Question

prove, using albegra, that the difference between the squares of consecutive even numbers is always a multiple of 4

Answer 1

Let's start by representing the two consecutive even numbers as x and x+2. Then, the difference between their squares can be expressed as:

(x+2)^2 - x^2

Expanding the squares and simplifying, we get:

(x^2 + 4x + 4) - x^2

Which simplifies further to:

4x + 4

Factoring out 4, we get:

4(x + 1)

This shows that the difference between the squares of consecutive even numbers is always a multiple of 4. Therefore, we have proven algebraically that the statement is true for all even numbers.

Answer 2

See below for proof.

Explanation:

An even number is an integer (a whole number that can be either positive, negative, or zero) that is divisible by 2 without leaving a remainder. Therefore:

• 2n is an even number.

Consecutive even numbers are a sequence of even numbers that increase by 2 with each successive number. Therefore:

• 2n + 2 is the consecutive even number of 2n.
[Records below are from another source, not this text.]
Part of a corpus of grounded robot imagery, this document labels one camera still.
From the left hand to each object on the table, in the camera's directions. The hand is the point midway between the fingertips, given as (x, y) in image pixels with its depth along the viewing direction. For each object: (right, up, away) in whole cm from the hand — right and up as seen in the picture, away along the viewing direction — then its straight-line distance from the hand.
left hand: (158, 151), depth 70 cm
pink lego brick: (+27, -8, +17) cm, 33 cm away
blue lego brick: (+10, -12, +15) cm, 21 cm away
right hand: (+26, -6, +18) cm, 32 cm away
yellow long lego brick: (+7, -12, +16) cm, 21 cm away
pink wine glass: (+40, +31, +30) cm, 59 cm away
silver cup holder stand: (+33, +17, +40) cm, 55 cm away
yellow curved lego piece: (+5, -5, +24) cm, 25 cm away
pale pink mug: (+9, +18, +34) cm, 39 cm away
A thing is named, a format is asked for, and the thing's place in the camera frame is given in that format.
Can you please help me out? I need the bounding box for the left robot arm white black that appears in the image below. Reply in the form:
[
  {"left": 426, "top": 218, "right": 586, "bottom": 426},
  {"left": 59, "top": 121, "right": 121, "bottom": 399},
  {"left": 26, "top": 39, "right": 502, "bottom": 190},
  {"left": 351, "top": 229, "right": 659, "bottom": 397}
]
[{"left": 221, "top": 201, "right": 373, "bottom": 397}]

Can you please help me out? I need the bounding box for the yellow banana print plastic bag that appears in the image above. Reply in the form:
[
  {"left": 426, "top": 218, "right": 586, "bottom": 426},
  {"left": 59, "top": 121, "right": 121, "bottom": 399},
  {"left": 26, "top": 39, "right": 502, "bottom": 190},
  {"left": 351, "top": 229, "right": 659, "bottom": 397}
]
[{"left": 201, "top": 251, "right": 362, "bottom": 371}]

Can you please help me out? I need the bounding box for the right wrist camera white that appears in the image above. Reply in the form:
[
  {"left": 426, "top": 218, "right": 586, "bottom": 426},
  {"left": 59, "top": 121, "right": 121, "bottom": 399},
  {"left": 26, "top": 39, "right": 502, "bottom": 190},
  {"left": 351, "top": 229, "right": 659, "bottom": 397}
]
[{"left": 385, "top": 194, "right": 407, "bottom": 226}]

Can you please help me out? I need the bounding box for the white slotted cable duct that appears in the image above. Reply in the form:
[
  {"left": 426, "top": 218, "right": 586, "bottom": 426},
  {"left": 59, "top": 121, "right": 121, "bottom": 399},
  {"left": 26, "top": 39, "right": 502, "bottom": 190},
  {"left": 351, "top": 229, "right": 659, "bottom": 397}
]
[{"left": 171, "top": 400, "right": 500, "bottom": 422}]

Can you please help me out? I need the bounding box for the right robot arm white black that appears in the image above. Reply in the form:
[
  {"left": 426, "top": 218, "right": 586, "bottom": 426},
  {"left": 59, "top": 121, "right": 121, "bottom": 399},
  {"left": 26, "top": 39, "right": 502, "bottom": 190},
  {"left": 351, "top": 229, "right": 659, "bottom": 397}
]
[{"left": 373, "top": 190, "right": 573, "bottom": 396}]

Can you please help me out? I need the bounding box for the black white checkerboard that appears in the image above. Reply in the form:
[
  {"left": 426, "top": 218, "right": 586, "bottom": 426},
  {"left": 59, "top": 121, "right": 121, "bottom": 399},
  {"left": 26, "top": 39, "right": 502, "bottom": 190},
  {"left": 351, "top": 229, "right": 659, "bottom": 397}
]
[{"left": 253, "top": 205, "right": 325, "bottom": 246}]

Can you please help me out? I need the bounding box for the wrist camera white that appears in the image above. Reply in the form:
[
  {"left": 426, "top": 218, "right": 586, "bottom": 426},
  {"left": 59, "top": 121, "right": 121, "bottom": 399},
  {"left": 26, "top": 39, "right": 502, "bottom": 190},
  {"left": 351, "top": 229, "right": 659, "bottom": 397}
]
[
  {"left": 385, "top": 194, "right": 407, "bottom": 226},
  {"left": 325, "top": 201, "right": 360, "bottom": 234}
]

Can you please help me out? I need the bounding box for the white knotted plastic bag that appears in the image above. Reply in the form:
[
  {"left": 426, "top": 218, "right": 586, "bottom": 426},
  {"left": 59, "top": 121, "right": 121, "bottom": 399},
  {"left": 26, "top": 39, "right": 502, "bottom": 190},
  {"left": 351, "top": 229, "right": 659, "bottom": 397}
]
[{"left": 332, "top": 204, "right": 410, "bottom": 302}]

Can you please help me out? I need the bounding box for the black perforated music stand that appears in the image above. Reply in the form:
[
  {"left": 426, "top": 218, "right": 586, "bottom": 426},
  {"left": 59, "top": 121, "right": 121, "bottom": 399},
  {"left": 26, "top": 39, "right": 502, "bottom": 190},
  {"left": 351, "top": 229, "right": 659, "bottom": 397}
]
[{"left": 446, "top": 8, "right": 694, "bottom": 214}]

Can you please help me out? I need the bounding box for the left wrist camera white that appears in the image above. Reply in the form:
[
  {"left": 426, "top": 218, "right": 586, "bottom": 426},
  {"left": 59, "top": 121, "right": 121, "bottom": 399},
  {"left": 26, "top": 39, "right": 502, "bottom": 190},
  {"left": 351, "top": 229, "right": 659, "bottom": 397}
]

The difference between the squares of consecutive even numbers can be written algebraically as:

`(2n + 2)^2 - (2n)^2`

Use algebraic manipulation to rewrite the expression:

`\begin{aligned}(2n + 2)^2 - (2n)^2&=(2n+2)(2n+2)-(2n)(2n)\\&=4n^2+4n+4n+4-4n^2\\&=4n^2-4n^2+4n+4n+4\\&=8n+4\\&=4(2n+1)\end{aligned}`

As the common factor of 4 can be factored out of the expression, this proves that the difference between the squares of consecutive even numbers is always a multiple of 4.